Quote of the Day: It Takes Two to Tango

"It’s only fair to have both revenue and expenditures on the table. The last time there was a fix to Social Security that addressed the solvency for 75 years, it was Ronald Reagan and Tip O’Neill, and it was bipartisan. It had revenue measures and it had program reforms. That’s just the reality."

Rep. Jodey Arrington of Texas, the Republican chair of the House Budget Committee, speaking to Semafor about his push for a bipartisan commission tasked with improving the nation’s fiscal outlook. The Budget Committee in January advanced a bill that would create that commission and the idea has gained some momentum in Washington, but there is also resistance from lawmakers in both parties.
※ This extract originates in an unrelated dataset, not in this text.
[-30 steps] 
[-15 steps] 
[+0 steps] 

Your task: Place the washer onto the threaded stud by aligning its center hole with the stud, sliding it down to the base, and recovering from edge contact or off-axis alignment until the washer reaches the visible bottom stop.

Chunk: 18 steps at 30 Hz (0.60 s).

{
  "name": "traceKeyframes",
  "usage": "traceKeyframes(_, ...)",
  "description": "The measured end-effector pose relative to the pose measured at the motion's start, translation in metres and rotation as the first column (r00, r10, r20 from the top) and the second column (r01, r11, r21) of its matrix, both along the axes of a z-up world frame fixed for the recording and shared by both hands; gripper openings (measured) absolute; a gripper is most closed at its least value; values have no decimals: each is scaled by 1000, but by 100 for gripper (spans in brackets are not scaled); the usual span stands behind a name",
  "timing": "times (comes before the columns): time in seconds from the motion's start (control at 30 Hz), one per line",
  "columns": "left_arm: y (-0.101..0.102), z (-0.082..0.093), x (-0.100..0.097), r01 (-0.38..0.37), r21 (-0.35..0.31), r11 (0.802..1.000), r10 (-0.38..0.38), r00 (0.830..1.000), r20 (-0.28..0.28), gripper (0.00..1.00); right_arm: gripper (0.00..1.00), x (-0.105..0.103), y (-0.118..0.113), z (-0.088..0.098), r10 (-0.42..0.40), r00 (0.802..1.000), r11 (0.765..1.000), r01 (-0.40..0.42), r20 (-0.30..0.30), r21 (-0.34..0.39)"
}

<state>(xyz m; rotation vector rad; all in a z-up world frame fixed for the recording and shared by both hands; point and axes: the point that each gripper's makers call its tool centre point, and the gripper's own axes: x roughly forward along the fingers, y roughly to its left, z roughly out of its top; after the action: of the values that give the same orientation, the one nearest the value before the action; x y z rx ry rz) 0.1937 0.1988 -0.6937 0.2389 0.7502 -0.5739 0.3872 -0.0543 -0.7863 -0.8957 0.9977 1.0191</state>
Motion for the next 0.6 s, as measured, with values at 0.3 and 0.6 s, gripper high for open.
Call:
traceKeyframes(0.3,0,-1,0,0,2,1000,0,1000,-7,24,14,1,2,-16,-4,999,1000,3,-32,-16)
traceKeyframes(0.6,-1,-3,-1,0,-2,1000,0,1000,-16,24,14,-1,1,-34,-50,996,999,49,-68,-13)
Some Democrats are concerned that the commission would simply provide cover for those who want to cut Social Security and Medicare, while most Republicans remain categorically opposed to increasing revenues through tax hikes, a likely component of any bipartisan plan.

Arrington made it clear that, in his view, Republicans will have to abandon their opposition to any and all tax increases if they want to help shore up popular federal programs including Social Security, which faces a revenue shortfall in about 10 years. "Without discussing the revenue side, you will never have a commission and you will never have Democrats show up for a consensus solution," he said. "The only other alternative is you’re going to have to have an 11th-hour deal when the roof is going to cave in on those programs."

Rep. Dan Kildee, a Michigan Democrat on the Budget Committee who voted against the bill, said he doesn’t doubt that supporters of the commission are earnest, but he does question whether a bipartisan solution is possible at this point, given the reigning political orthodoxies. "I believe they’re well-intentioned. I honestly do," he told Semafor. "They’re very sincere. I just know the Republican Party in 2024 is not about to raise taxes on the wealthiest Americans, whether a commission says they should do it or not."